Download or read book Short Term Load Forecasting 2019 written by Antonio Gabaldón and published by MDPI. This book was released on 2021-02-26 with total page 324 pages. Available in PDF, EPUB and Kindle. Book excerpt: Short-term load forecasting (STLF) plays a key role in the formulation of economic, reliable, and secure operating strategies (planning, scheduling, maintenance, and control processes, among others) for a power system and will be significant in the future. However, there is still much to do in these research areas. The deployment of enabling technologies (e.g., smart meters) has made high-granularity data available for many customer segments and to approach many issues, for instance, to make forecasting tasks feasible at several demand aggregation levels. The first challenge is the improvement of STLF models and their performance at new aggregation levels. Moreover, the mix of renewables in the power system, and the necessity to include more flexibility through demand response initiatives have introduced greater uncertainties, which means new challenges for STLF in a more dynamic power system in the 2030–50 horizon. Many techniques have been proposed and applied for STLF, including traditional statistical models and AI techniques. Besides, distribution planning needs, as well as grid modernization, have initiated the development of hierarchical load forecasting. Analogously, the need to face new sources of uncertainty in the power system is giving more importance to probabilistic load forecasting. This Special Issue deals with both fundamental research and practical application research on STLF methodologies to face the challenges of a more distributed and customer-centered power system.
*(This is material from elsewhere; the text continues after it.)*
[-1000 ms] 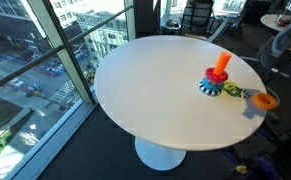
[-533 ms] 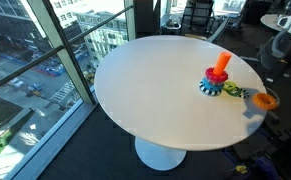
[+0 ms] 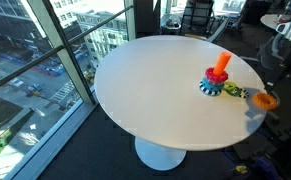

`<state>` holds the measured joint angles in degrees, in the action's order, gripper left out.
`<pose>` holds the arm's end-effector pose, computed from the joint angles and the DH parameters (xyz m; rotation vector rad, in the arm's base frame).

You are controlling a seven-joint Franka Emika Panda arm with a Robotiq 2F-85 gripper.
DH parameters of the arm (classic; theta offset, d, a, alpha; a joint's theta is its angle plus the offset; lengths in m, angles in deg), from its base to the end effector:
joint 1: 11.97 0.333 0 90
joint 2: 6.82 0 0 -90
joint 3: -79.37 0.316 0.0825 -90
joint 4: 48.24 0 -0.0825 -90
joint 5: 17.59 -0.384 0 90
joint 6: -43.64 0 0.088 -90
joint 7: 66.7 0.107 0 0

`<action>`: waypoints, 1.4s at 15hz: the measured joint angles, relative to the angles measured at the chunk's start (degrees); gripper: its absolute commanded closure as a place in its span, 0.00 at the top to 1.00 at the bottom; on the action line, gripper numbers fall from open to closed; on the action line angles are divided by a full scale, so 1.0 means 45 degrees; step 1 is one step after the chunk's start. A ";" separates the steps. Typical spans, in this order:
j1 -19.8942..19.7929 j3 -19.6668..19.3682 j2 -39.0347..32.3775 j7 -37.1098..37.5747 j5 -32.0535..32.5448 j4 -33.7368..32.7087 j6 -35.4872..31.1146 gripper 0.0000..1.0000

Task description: Put the orange ring on the ring holder

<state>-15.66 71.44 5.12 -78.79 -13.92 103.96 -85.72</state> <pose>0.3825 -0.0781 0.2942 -3.1037 -0.0920 0.2972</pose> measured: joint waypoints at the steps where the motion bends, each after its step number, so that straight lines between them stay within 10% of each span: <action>1: 0.0000 0.0011 0.0000 0.0000 0.0000 0.0000 0.0000 1.00; 21: -0.0560 -0.0025 -0.2756 0.0217 -0.0021 0.0251 -0.2673 1.00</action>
<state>-18.17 71.32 -7.28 -77.82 -14.02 105.09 -97.75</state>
Book Short Term Load Forecasting by Artificial Intelligent Technologies

Download or read book Short Term Load Forecasting by Artificial Intelligent Technologies written by Wei-Chiang Hong and published by MDPI. This book was released on 2019-01-29 with total page 445 pages. Available in PDF, EPUB and Kindle. Book excerpt: This book is a printed edition of the Special Issue "Short-Term Load Forecasting by Artificial Intelligent Technologies" that was published in Energies

Book Forecasting U S  Electricity Demand

Download or read book Forecasting U S Electricity Demand written by Adela Maria Bolet and published by Routledge. This book was released on 2019-08-30 with total page 274 pages. Available in PDF, EPUB and Kindle. Book excerpt: Although the energy headlines of 1985 proclaim the waning of OPEC, the collapse of oil prices, and the demise of the nuclear power industry, few policy analysts are examining the dynamic challenges and opportunities that may confront the electric power industry during the remainder of this century. In this pioneering work, Adela Maria Bolet attempts to do exactly this, namely, to reconcile the differences among forecasters as to the future of electricity demand in the industrial, commercial, and residential sectors.